Required action = Within the listing below, the lines containing "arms" are to be counted. Give the number only.
--- START ---
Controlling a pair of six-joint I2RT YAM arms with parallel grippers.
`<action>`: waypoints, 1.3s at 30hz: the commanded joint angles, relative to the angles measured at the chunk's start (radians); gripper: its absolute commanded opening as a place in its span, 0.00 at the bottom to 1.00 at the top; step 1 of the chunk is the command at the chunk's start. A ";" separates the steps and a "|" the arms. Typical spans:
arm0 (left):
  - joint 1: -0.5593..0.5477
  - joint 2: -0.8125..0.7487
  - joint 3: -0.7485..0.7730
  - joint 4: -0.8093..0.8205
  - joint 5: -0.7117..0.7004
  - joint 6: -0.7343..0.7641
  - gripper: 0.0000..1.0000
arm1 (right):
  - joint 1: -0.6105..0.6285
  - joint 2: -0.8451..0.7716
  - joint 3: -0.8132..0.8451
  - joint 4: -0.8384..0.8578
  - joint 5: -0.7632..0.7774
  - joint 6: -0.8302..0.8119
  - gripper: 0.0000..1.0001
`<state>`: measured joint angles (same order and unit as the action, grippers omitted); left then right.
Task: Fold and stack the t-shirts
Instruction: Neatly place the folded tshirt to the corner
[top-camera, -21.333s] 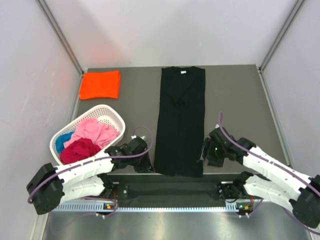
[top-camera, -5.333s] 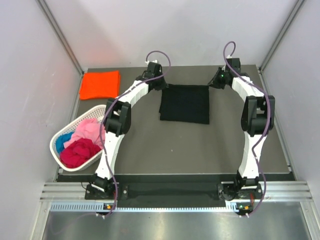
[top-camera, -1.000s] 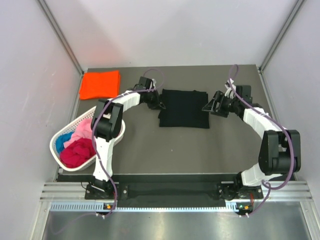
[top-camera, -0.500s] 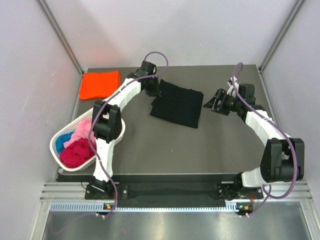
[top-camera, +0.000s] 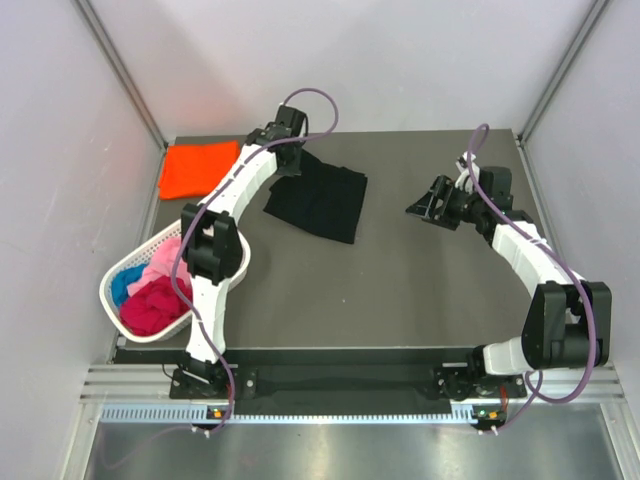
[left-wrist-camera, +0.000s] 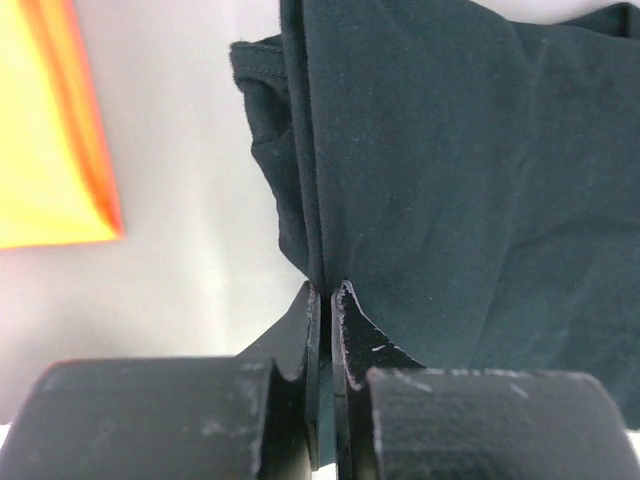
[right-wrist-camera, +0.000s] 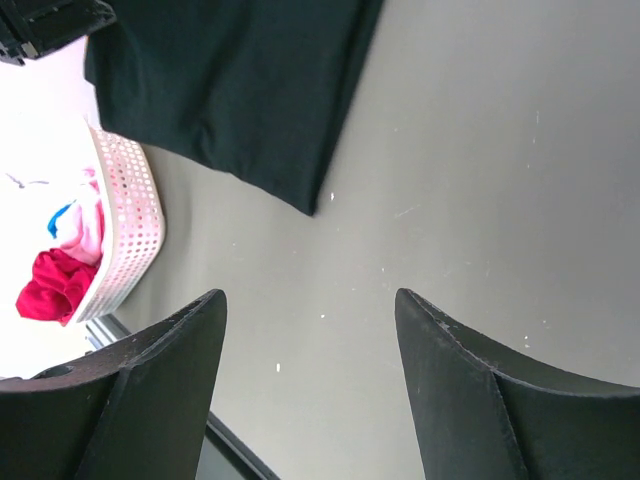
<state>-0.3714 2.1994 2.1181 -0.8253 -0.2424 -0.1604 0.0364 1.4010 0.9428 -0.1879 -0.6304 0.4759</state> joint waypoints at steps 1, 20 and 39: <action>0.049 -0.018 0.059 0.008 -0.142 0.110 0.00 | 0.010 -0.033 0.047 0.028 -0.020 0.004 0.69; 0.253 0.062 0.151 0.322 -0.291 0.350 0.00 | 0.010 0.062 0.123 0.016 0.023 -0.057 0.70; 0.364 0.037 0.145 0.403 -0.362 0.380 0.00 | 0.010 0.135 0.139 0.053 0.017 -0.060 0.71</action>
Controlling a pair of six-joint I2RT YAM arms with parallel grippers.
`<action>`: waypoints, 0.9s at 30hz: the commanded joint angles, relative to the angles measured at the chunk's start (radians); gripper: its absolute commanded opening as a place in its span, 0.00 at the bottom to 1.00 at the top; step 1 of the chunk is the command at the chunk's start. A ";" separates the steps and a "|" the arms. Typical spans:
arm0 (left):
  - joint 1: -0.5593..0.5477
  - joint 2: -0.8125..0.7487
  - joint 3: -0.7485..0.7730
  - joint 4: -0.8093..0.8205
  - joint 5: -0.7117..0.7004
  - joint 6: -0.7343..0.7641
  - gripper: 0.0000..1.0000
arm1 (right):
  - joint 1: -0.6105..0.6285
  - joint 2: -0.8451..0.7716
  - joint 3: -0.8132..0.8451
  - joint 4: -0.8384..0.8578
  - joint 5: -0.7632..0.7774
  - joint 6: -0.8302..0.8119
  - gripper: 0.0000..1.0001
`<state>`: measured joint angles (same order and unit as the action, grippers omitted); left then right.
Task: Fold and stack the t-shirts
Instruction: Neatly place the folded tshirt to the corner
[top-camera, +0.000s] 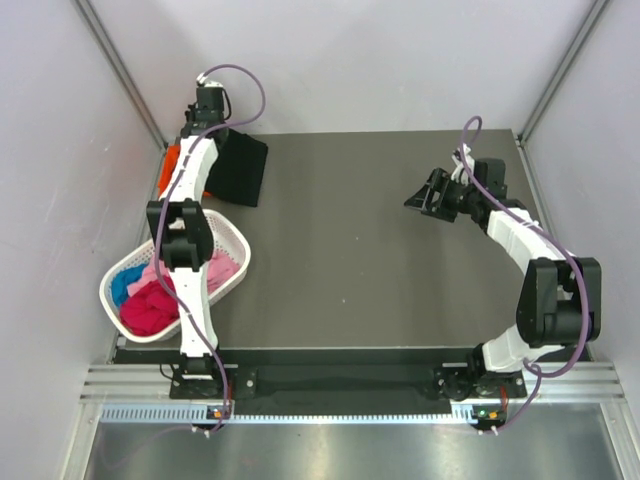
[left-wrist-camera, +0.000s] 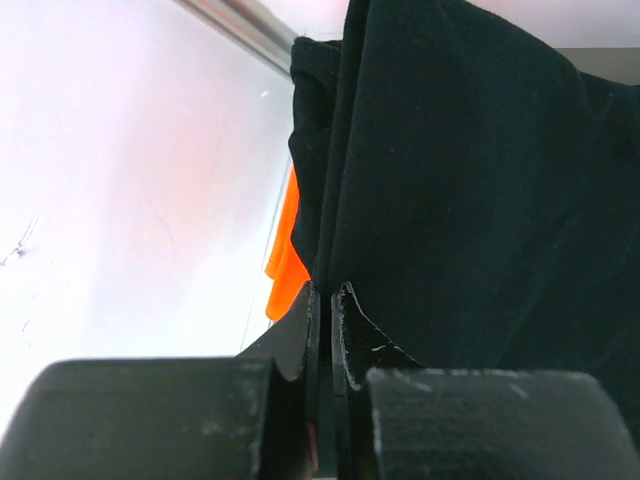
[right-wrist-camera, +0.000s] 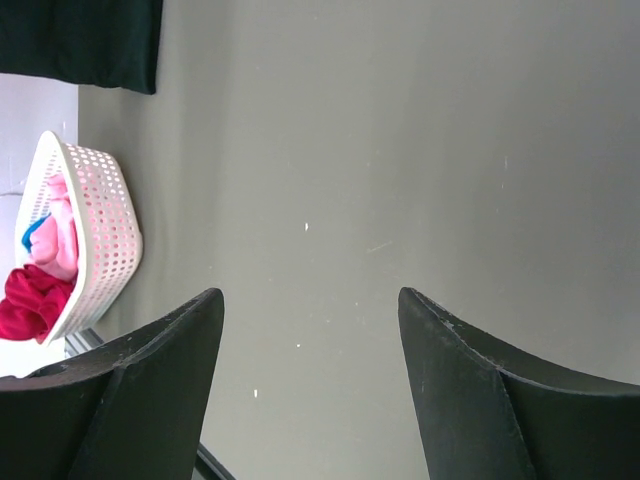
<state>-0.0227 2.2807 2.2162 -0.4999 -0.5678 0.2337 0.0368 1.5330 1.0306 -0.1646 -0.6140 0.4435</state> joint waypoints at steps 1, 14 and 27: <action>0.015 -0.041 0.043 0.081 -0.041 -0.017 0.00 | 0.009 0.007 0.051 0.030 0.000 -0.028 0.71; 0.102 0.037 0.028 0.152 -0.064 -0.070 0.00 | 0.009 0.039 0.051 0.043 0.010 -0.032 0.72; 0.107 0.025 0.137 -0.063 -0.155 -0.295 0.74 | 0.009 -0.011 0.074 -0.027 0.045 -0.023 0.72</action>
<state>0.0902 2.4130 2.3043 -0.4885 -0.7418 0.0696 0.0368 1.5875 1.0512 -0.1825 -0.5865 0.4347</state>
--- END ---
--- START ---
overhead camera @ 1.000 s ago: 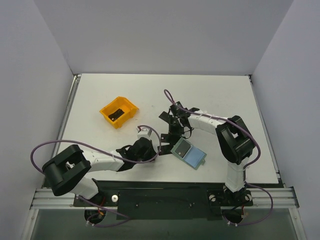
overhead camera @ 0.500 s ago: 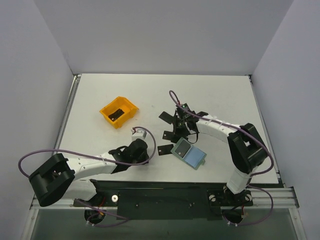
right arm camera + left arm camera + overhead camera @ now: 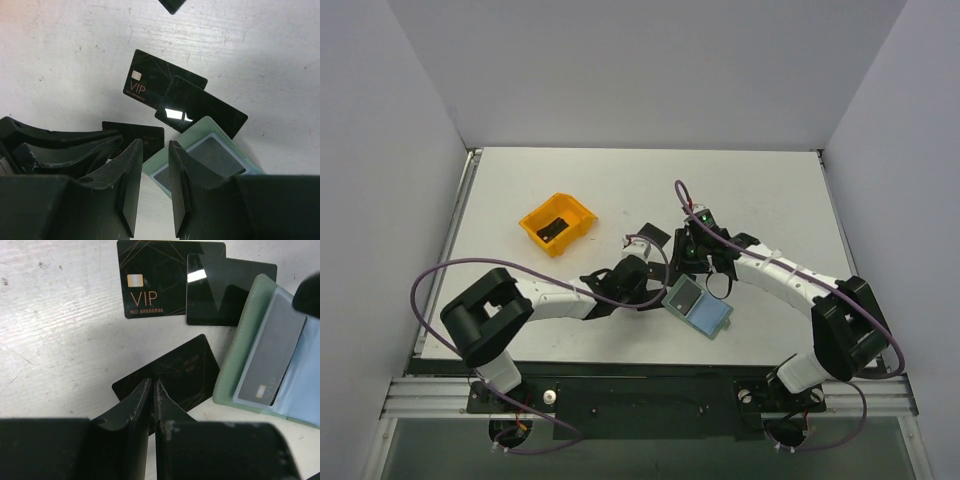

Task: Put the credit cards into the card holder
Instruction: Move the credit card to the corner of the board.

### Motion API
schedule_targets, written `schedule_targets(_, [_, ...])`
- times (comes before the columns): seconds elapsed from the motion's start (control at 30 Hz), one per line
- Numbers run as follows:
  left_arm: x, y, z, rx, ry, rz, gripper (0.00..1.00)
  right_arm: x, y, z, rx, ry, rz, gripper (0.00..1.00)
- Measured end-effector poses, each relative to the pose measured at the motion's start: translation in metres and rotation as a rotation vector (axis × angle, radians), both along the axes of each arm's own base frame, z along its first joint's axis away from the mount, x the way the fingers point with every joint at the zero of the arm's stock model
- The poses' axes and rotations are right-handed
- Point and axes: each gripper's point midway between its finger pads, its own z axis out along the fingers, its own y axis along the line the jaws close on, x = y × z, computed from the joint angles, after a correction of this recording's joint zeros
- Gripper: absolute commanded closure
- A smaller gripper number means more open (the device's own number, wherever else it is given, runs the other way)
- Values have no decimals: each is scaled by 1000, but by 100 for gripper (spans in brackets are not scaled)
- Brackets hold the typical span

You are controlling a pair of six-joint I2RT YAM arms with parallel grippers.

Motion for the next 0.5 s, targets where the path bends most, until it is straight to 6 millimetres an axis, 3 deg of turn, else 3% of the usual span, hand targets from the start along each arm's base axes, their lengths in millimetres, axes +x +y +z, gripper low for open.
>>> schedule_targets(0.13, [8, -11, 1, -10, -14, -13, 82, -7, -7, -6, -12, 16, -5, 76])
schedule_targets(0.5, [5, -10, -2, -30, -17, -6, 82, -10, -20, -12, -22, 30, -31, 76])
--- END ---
Your response = 5